For the first twenty minutes of the film I had a theory, which was this: director Robert Longo was concerned that Keanu’s awkward and wooden acting would ruin the film, so he instructed the other actors on the set to try and be more unwatchable than Keanu in an attempt to make him look good. Some of the performances here are just… awful. Particularly during the plot-exposition-heavy scene where Johnny first gets the head full of juju which haunts him for the rest of the movie.
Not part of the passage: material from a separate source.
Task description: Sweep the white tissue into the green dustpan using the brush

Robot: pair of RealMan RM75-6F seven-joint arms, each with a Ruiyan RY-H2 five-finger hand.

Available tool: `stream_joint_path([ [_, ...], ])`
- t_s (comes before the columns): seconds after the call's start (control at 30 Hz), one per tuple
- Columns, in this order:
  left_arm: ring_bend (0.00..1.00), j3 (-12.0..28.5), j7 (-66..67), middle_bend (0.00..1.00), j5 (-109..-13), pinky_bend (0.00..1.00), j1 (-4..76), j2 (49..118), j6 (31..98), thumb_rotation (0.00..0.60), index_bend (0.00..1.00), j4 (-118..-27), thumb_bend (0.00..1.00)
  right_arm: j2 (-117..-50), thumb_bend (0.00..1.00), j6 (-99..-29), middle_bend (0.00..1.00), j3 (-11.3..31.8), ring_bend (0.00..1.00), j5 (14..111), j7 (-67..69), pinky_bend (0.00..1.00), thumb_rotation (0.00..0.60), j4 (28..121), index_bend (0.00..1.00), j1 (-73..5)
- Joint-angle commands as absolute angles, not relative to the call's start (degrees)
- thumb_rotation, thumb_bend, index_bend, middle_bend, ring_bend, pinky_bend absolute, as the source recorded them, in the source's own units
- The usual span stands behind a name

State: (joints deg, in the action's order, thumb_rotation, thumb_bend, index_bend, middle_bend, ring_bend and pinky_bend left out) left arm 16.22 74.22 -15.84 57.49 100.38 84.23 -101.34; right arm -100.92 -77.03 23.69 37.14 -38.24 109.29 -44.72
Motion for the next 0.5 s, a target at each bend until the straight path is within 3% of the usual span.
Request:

Luckily there are a few bright spots here. I really enjoyed seeing Dina Meyer. I was worried for a while because her first scene in the bar is dreadful and she acts so poorly that I had trouble believing it was the same actress who played one of the only good parts in Starship Troopers. Soon, however she lets her hair down (literally) and actually manages to bring some life to the movie. Henry Rollins is also fantastic as the black-market meat mechanic Spider and manages to steal every scene he’s in. And Ice-T hams it up as the rebel LoTek leader J-Bone – though I kept wondering what happened to his kangaroo ears. (I am amused to note that his role as T-Saint was in the same year – was he being typecast?)

I’m actually pleased we own this. Because I do so love a bad movie. As we watched it Amanda kept asking “why do we own this?” I don’t have a good answer. I just like to torture myself I guess. And I like to be able to say “guess what awful movie I have?”